Your objective: Write out the lines below once more, exactly as they appear. Do not include pictures.

────────────────────────────────────────

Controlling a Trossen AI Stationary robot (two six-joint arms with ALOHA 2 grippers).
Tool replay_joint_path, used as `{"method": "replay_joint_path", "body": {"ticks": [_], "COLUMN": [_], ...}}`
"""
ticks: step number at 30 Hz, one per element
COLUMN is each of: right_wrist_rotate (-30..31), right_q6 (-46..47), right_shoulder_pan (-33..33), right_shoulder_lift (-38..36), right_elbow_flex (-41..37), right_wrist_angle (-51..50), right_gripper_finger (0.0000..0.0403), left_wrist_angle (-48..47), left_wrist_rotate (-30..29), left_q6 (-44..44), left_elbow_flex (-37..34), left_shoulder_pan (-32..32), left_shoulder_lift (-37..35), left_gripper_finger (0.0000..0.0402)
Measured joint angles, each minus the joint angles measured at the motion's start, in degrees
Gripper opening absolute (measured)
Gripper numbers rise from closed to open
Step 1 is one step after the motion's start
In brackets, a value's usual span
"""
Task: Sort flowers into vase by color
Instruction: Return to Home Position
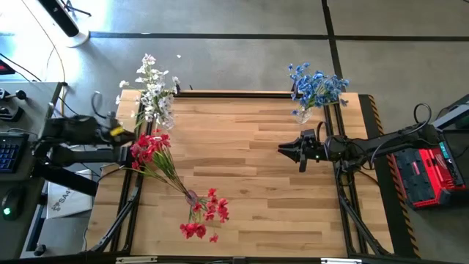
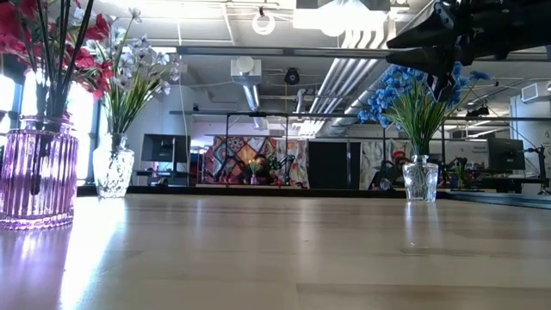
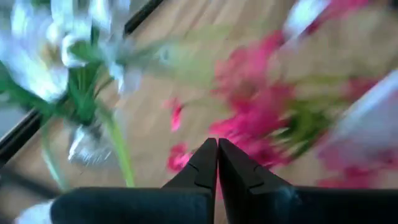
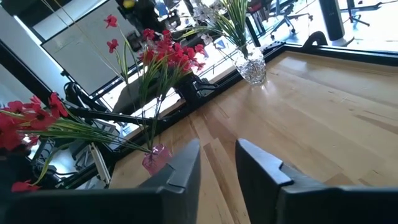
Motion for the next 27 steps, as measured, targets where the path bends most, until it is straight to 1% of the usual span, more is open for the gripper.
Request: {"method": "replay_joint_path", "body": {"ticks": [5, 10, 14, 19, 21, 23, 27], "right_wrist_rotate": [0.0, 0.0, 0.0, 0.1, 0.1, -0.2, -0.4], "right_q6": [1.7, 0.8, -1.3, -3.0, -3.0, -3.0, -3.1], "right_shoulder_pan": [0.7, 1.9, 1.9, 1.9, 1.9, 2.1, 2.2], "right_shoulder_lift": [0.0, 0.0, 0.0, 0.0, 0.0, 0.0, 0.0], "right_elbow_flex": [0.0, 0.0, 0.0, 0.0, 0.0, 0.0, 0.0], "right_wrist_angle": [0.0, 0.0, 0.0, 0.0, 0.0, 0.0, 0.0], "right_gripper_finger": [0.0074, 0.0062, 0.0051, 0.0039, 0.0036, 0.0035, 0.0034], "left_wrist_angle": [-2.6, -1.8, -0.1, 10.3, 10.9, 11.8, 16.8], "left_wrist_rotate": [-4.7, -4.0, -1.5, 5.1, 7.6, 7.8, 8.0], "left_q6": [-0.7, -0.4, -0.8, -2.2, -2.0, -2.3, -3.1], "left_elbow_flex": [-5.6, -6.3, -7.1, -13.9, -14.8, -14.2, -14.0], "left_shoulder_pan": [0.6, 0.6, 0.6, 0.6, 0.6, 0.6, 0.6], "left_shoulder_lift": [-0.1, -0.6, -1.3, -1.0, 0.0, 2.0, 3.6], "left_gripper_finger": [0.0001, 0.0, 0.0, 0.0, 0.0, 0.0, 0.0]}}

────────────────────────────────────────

Exercise answer:
Controlling a Trossen AI Stationary robot (two six-joint arms with ALOHA 2 grippers).
Tool replay_joint_path, used as `{"method": "replay_joint_path", "body": {"ticks": [_], "COLUMN": [_], ...}}`
"""
ticks: step number at 30 Hz, one per element
COLUMN is each of: right_wrist_rotate (-30..31), right_q6 (-46..47), right_shoulder_pan (-33..33), right_shoulder_lift (-38..36), right_elbow_flex (-41..37), right_wrist_angle (-51..50), right_gripper_finger (0.0000..0.0403), left_wrist_angle (-48..47), left_wrist_rotate (-30..29), left_q6 (-44..44), left_elbow_flex (-37..34), left_shoulder_pan (-32..32), left_shoulder_lift (-37..35), left_gripper_finger (0.0000..0.0402)
Measured joint angles, each minus the joint angles measured at the motion's start, in degrees
Gripper opening absolute (measured)
Gripper numbers rise from closed to open
Step 1 is one step after the motion's start
In brackets, a value's usual span
"""
Task: Sort flowers into vase by color
Instruction: Return to Home Position
Motion for the next 27 steps, as measured, targets where the path bends most, until it is straight to 1% of the usual span, more is open for the gripper.
Request: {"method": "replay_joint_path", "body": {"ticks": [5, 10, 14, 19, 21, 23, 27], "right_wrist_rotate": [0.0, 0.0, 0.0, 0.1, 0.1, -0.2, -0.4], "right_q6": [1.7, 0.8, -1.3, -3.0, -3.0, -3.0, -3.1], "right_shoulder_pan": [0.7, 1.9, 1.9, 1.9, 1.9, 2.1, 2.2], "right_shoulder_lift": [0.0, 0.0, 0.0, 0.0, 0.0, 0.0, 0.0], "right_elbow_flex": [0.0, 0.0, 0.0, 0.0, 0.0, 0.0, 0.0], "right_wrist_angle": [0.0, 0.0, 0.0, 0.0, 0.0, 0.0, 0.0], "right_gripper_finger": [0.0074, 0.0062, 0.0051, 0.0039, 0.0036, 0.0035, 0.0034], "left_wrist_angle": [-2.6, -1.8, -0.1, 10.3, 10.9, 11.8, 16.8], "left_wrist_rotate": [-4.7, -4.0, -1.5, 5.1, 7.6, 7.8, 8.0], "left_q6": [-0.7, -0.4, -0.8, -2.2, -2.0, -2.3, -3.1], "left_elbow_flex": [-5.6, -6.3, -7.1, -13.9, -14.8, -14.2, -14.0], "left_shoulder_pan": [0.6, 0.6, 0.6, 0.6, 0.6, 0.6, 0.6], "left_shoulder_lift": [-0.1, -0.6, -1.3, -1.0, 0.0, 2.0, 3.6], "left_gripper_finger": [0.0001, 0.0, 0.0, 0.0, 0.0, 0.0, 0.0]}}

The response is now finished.